Genetic Disease and Clinical Practice

This course is designed in collaboration with the West of Scotland Regional Genetics Service to give students a working knowledge of the principles and practice of Clinical Genetics and Genomics which will allow them to evaluate, choose and interpret appropriate genetic investigations for individuals and families with genetic disease. The link from genotype to phenotype, will be explored, with consideration of how this knowledge might contribute to new therapeutic approaches.

Distress or Disorder: Reactions to a medical diagnosis

This course outlines the process of psychosocial adjustment to a diagnosis or test result allowing participants to establish if and when a distress reaction develops into an adjustment disorder. The implications of diagnosis are explored and evidence considered allowing informed decisions about appropriate referrals to other agencies.

Patient Empowerment: Supporting decisions relating to new diagnoses

This course reflects on evidence and experience to explore the psychological and social impact of a diagnosis, or illness, and provides strategies to support resilience and coping in patients. Factors related to lived experience, personal beliefs and values, culture, adjustment processes, decision-making, misconceptions, secrecy and guilt are considered to equip participants in the promotion of patient-centred care.

Effective listening and communication skills

With a focus on experiential learning and student led study, this course outlines the role of counselling skills to facilitate adjustment and to allow an individual to come to terms with change in a safe way to minimise impact. The focus will be on the theory supporting counselling, developing key listening and communication skills and on establishing reflective practice.

Case Investigations in Medical Genetics and Genomics

Students will work in groups to investigate complex clinical case scenarios: decide appropriate testing, analyse results from genetic tests, reach diagnoses where appropriate and, with reference to the literature, generate a concise and critical group report.

Clinical Genomics

This course will provide an overview of the clinical applications of genomic approaches to human disorders, particularly in relation to clinical genetics, discussion the methods and capabilities of the new technologies. Tuition and hands-on experience in data analysis will be provided, including the interpretation of next generation sequencing reports.

Disease Screening in Populations

This course will cover the rationale for, and requirements of, population screening programmes to detect individuals at high risk of particular conditions, who can then be offered diagnostic investigations. Students will work in groups to investigate and report on, a screening programme of their choice from any country.

Dissertation

The course will provide students with the opportunity to carry out an independent investigative project in the field of Medical Genetics and Genomics.

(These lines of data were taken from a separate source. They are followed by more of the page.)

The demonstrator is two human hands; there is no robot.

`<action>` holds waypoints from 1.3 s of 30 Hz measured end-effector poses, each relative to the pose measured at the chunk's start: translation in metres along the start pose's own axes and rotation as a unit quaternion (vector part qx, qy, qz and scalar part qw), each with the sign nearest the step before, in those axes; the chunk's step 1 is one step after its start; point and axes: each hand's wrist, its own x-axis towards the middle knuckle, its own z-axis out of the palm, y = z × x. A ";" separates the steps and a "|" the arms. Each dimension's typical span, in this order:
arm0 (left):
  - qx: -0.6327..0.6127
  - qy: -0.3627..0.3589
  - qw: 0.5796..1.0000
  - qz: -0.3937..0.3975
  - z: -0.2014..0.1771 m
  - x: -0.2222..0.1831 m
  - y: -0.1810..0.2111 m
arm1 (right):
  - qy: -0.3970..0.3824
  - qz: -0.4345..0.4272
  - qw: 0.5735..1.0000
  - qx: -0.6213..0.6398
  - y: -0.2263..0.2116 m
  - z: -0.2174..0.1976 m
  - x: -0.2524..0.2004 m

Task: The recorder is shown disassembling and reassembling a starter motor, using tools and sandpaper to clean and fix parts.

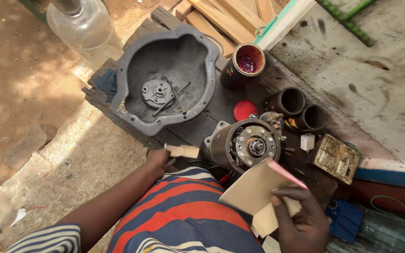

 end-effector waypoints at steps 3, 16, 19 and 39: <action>0.101 0.004 0.992 0.074 0.014 -0.054 0.019 | -0.026 0.033 0.999 -0.002 -0.011 0.008 -0.006; 0.189 -0.319 0.796 0.478 0.015 -0.328 0.136 | -0.149 -0.031 0.985 0.084 -0.072 0.059 0.020; 0.133 -0.293 0.825 0.465 0.011 -0.319 0.123 | -0.139 -0.110 0.980 -0.089 -0.034 0.051 0.029; -0.004 -0.322 0.933 0.162 0.008 -0.335 0.124 | -0.148 0.065 0.955 0.248 -0.022 0.080 0.003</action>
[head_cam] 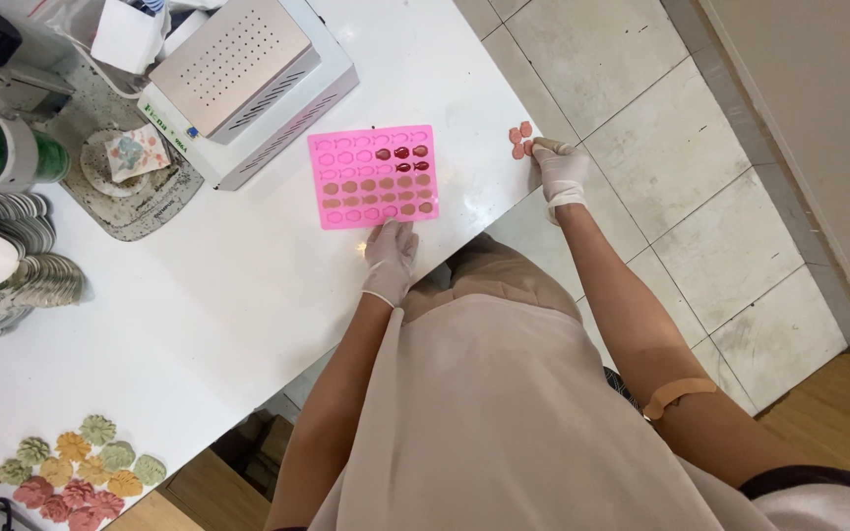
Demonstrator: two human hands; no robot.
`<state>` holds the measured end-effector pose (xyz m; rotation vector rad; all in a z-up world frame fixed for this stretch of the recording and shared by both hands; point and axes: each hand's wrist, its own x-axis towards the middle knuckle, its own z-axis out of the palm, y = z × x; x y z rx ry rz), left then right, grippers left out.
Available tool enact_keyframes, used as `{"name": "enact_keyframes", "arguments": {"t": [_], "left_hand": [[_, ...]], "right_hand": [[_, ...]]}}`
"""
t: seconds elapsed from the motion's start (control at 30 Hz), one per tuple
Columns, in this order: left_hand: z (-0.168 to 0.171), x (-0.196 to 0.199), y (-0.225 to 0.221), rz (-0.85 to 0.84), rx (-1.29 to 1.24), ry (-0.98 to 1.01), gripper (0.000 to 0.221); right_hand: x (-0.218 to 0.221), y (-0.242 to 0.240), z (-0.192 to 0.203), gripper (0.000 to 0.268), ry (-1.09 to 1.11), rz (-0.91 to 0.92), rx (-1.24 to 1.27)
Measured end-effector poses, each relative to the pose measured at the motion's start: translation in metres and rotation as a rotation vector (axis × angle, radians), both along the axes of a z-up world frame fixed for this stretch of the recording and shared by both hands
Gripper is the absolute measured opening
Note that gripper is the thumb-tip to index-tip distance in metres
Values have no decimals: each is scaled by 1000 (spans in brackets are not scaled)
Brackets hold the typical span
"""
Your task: The recorder removes small wax flowers from a silicone mold and organizes various colored wax pieces on a workbench.
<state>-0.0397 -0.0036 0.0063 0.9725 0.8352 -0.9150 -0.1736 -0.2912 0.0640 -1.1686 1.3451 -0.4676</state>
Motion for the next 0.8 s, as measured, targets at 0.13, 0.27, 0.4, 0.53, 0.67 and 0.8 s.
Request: {"name": "enact_keyframes", "arguments": {"t": [0.13,0.27,0.4,0.53,0.67,0.8], "left_hand": [[-6,-2,-3,-4,11,15,42],[-6,-8,-10,-10,-79,23,41],[-28,-10,-9,-68,-40,-34,34],[-56,-16,-15,65,-57,-66,27],[-59,-17,-15,125,-169,-94,17],[-55,-16,-13,159,-204,-65,15]], "right_hand": [[0,8,7,18,50,4,-77],[3,42,10,19,20,173,-463],[25,99,55,28,16,772,-683],[66,138,51,33,-58,1000,-634],[80,156,18,37,58,1100,-805],[83,160,8,38,126,1128,-788]]}}
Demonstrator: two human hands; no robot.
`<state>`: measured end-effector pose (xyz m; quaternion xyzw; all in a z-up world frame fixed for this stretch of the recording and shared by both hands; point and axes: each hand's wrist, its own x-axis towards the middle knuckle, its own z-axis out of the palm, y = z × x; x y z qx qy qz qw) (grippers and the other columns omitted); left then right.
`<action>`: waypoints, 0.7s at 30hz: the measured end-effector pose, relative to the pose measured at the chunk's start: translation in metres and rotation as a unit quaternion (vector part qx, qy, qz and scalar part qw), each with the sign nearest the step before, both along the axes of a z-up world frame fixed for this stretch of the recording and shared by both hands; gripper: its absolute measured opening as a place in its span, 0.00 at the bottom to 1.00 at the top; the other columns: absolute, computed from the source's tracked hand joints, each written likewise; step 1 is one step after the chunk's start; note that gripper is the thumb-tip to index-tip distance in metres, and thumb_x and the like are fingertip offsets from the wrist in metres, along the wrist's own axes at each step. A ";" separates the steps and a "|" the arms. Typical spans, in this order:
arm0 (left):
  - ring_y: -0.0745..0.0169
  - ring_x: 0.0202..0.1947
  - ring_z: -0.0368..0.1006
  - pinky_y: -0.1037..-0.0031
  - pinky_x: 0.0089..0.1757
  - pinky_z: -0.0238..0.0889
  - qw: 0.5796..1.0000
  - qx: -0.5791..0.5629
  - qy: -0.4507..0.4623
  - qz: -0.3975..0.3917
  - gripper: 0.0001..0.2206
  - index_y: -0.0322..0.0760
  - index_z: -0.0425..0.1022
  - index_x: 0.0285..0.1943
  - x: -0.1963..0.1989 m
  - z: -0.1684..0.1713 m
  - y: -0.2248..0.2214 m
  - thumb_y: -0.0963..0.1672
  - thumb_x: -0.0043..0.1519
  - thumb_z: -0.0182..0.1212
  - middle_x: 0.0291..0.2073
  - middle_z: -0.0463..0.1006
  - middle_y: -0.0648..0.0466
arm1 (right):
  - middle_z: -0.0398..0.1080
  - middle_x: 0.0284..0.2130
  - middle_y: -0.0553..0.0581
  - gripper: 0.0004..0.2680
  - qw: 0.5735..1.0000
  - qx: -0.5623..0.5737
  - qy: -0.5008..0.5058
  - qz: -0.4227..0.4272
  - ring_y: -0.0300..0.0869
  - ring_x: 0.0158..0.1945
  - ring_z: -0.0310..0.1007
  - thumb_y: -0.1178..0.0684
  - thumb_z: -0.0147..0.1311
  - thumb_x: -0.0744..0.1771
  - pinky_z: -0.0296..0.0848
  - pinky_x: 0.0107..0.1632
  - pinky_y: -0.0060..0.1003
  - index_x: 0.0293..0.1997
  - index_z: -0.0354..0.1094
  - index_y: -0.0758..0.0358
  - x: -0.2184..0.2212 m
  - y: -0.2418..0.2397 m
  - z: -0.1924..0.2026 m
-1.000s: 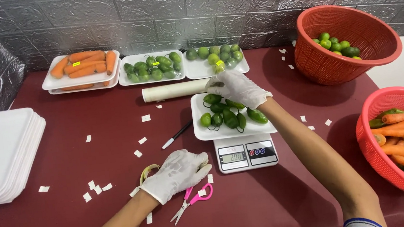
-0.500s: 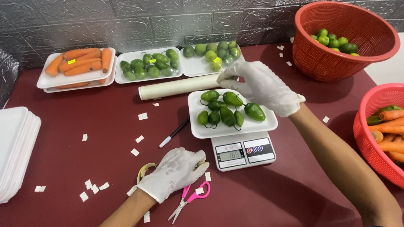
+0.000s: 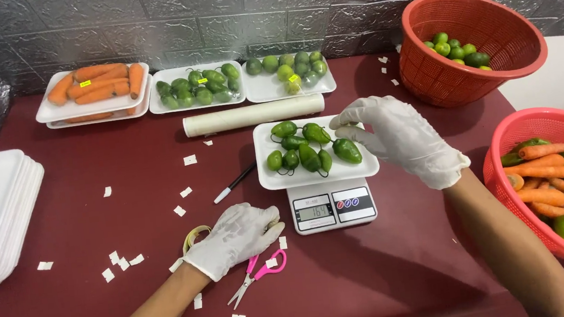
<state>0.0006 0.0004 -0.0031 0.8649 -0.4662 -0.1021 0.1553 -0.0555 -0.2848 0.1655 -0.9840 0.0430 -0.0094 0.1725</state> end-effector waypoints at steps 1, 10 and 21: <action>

Teaching and Learning Methods

A variety of methods are used, including problem-based learning, case-based learning, lectures and tutorials. These are supplemented by a wide range of course-specific electronic resources for additional learning and self-assessment. As a result, you will develop a wide range of skills relevant to careers in clinical genetics. These skills include team-working and data interpretation. You will use the primary scientific literature as an information resource, although textbooks such as our own Essential Medical Genetics will also be useful. You will have the options of: attending genetic counselling clinics and gaining hands-on experience and guidance in using software and online resources for genetic diagnosis and for the evaluation of pathogenicity of DNA sequence variants.

Career Prospects

This programme would be beneficial for anyone with a previous MBChB or similar degree, and would facilitate a career as a Clinical Geneticist.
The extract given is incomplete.